DATA LISTING Block Start
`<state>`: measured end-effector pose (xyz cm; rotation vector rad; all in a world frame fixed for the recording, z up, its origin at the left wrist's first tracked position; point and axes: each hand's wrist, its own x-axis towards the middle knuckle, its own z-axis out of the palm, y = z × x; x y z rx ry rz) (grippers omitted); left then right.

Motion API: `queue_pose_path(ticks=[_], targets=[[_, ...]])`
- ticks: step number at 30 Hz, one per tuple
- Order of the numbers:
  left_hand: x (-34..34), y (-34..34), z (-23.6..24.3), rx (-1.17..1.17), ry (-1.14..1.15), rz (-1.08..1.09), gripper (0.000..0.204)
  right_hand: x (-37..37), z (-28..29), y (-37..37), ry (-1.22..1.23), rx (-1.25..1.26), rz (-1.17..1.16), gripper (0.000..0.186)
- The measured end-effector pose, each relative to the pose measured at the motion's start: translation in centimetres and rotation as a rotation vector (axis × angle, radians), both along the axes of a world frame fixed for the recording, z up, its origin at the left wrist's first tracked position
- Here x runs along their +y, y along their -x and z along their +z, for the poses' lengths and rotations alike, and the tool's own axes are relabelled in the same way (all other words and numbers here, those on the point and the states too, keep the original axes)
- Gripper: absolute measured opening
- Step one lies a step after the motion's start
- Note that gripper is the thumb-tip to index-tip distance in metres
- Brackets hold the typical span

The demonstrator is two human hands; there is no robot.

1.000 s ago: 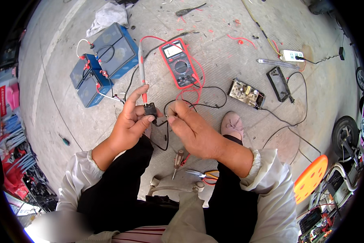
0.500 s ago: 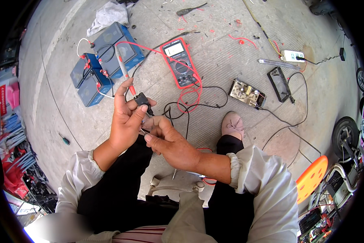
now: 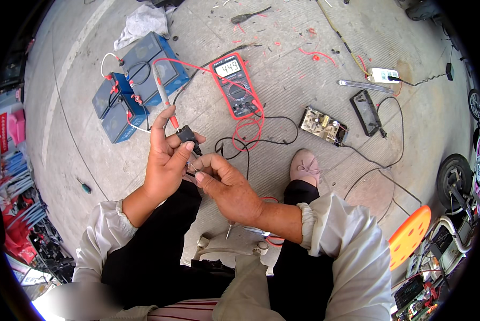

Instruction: The person sits on the floor and uses wire cutters to strip the insulation from a black wire. They then use a multimeter to test the continuity of the wire and a small black connector, twisting the exposed wire ends together to ensure a connection.

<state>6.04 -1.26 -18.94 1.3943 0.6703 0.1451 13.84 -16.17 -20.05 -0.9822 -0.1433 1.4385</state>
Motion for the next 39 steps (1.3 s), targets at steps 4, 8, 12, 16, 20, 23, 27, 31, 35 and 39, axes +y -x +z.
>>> queue_pose_path(ticks=[4,8,12,16,20,23,27,31,35,39], targets=[[0.0,-0.1,0.3,0.004,0.031,0.011,0.066,0.0,0.3,-0.3,0.006,-0.01,0.018,0.014],[0.0,0.0,0.0,-0.014,0.0,-0.015,0.067,0.0,0.3,-0.4,0.004,-0.016,0.024,0.013],[0.1,0.1,-0.1,-0.017,0.002,-0.012,0.067,0.0,0.5,-0.5,-0.002,-0.031,0.013,0.013],[0.5,0.2,0.0,-0.001,0.004,-0.066,0.067,-0.8,-0.7,-2.2,0.099,-0.07,-0.028,0.016],[0.8,0.9,0.1,0.044,0.04,-0.287,0.067,-0.2,-0.5,-5.2,0.193,-0.097,-0.094,0.025],[0.5,1.0,0.5,0.048,0.001,-0.491,0.07,0.5,0.3,-6.3,0.155,-0.151,-0.047,0.031],[0.7,1.2,0.1,0.066,-0.067,-0.676,0.074,0.3,-0.1,-6.8,0.079,-0.217,0.054,0.027],[0.5,0.6,1.0,0.136,-0.058,-0.647,0.068,-0.2,0.0,-7.1,0.091,-0.26,0.082,0.018],[0.6,1.2,-0.8,0.071,0.063,-0.533,0.047,-0.2,0.6,-7.0,0.015,-0.183,-0.124,0.01],[1.3,1.9,-1.6,0.2,0.296,-0.352,0.023,-1.5,0.1,-8.3,0.071,-0.26,0.055,0.01]])
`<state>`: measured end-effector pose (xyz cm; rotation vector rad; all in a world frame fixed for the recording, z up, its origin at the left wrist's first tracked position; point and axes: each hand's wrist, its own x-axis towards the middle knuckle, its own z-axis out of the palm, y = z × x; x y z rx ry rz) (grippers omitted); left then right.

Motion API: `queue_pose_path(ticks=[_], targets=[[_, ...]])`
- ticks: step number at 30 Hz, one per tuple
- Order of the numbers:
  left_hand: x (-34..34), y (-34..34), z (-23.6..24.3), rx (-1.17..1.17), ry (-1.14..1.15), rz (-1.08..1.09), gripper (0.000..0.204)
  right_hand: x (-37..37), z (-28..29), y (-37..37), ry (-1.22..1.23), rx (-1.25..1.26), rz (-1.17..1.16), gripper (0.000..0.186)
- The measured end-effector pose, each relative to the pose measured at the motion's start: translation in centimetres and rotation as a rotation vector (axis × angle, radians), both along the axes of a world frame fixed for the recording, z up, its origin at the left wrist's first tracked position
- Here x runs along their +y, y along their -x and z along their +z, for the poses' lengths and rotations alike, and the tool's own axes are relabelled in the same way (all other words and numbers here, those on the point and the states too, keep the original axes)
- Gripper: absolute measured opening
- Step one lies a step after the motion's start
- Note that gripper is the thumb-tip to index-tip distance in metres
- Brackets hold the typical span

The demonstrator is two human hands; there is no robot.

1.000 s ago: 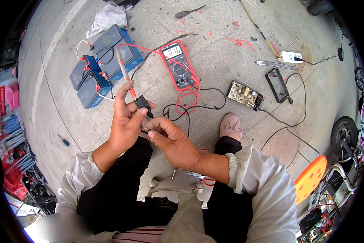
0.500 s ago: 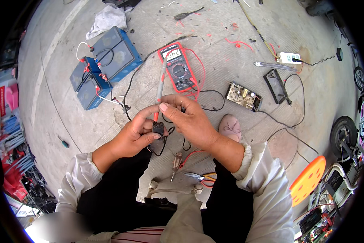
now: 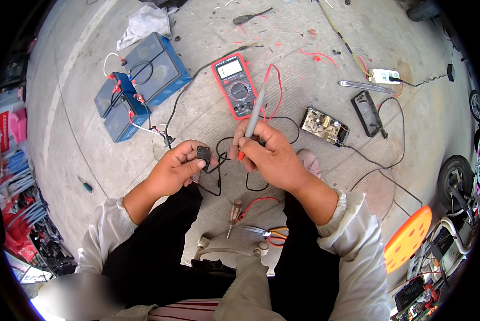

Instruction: The person sits on the floor and uses wire cutters to strip the insulation from a black wire. They then use a multimeter to test the continuity of the wire and a small black connector, twisting the exposed wire ends together to ensure a connection.

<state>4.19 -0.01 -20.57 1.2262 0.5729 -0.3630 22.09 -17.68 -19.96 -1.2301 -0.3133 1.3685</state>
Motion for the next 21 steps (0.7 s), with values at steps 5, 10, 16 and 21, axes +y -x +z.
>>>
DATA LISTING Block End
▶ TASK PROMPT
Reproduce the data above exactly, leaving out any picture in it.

▶ RESULT OF THIS EXERCISE
`<state>`: measured end-effector pose (xyz cm; rotation vector rad; all in a world frame fixed for the recording, z up, its origin at the left wrist's first tracked position; point and axes: each hand's wrist, its own x-axis towards the middle knuckle, its own z-axis out of the palm, y = z × x; x y z rx ry rz) (grippers omitted); left then right.

Motion API: `queue_pose_path(ticks=[_], targets=[[_, ...]])`
- ticks: step number at 30 Hz, one per tuple
- Order of the numbers:
  left_hand: x (-34..34), y (-34..34), z (-23.6..24.3), rx (-1.17..1.17), ry (-1.14..1.15), rz (-1.08..1.09), gripper (0.000..0.204)
  right_hand: x (-37..37), z (-28..29), y (-37..37), ry (-1.22..1.23), rx (-1.25..1.26), rz (-1.17..1.16), gripper (0.000..0.186)
- The measured end-effector pose, each relative to the pose measured at the motion's start: translation in centimetres and rotation as a rotation vector (axis × angle, radians), both along the axes of a world frame fixed for the recording, z up, its origin at the left wrist's first tracked position
- Here x runs along their +y, y along their -x and z along their +z, for the poses' lengths and rotations alike, and the tool's own axes are relabelled in the same way (all other words and numbers here, those on the point and the states too, keep the original axes)
- Gripper: absolute measured opening
- Step one lies a step after the motion's start
- Note that gripper is the thumb-tip to index-tip distance in metres
- Brackets hold the typical span

The demonstrator is two human hands; there is no robot.

1.000 s ago: 
0.500 s ago: 
now: 

Instruction: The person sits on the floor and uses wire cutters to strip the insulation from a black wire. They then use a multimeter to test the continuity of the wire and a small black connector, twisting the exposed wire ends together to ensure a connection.

<state>6.04 -1.26 -18.94 1.3943 0.6703 0.1451 13.84 -16.17 -20.05 -0.9822 -0.1433 1.4385</state>
Motion for the next 39 steps (1.3 s), targets at steps 4, 8, 12, 16, 20, 23, 27, 31, 35 and 39, axes +y -x +z.
>>> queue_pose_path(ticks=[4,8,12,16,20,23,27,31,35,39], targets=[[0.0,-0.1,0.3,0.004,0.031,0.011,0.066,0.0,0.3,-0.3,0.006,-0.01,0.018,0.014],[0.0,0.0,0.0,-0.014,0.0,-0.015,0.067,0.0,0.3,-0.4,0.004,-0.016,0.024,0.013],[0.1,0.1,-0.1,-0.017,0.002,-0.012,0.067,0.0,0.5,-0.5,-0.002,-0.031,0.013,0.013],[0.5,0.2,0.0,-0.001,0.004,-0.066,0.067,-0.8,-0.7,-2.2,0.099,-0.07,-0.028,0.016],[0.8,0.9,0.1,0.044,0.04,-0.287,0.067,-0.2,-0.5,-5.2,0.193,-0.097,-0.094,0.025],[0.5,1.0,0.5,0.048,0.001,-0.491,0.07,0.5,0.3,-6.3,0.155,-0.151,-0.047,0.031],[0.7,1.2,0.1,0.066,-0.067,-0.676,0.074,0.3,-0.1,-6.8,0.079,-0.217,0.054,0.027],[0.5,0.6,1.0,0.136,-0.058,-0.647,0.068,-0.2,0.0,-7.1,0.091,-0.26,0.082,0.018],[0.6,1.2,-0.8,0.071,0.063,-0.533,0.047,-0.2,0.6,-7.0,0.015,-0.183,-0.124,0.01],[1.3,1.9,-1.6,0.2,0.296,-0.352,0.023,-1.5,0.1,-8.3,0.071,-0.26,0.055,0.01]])
`<state>`: measured end-effector pose (xyz cm; rotation vector rad; all in a world frame fixed for the recording, z up, its origin at the left wrist's first tracked position; point and axes: each hand's wrist, its own x-axis towards the middle knuckle, its own z-axis out of the palm, y = z × x; x y z rx ry rz) (grippers omitted); left then right.

Motion API: `queue_pose_path(ticks=[_], targets=[[_, ...]])`
- ticks: step number at 30 Hz, one per tuple
- Order of the numbers:
  left_hand: x (-34..34), y (-34..34), z (-23.6..24.3), rx (-1.17..1.17), ry (-1.14..1.15), rz (-1.08..1.09), gripper (0.000..0.204)
  right_hand: x (-37..37), z (-28..29), y (-37..37), ry (-1.22..1.23), rx (-1.25..1.26), rz (-1.17..1.16), gripper (0.000..0.186)
- The measured end-effector pose, each relative to the pose measured at the motion's start: translation in centimetres and rotation as a rotation vector (axis × angle, radians), both along the axes of a world frame fixed for the recording, z up, its origin at the left wrist's first tracked position
- Here x runs along their +y, y along their -x and z along their +z, for the poses' lengths and rotations alike, and the tool's own axes are relabelled in the same way (all other words and numbers here, those on the point and the states too, keep the original axes)
- Gripper: absolute measured opening
- Step one lies a step after the motion's start
- Note that gripper is the thumb-tip to index-tip distance in metres
- Brackets hold the typical span

The demonstrator is two human hands; there is no robot.

1.000 s ago: 
0.500 s ago: 
now: 

Instruction: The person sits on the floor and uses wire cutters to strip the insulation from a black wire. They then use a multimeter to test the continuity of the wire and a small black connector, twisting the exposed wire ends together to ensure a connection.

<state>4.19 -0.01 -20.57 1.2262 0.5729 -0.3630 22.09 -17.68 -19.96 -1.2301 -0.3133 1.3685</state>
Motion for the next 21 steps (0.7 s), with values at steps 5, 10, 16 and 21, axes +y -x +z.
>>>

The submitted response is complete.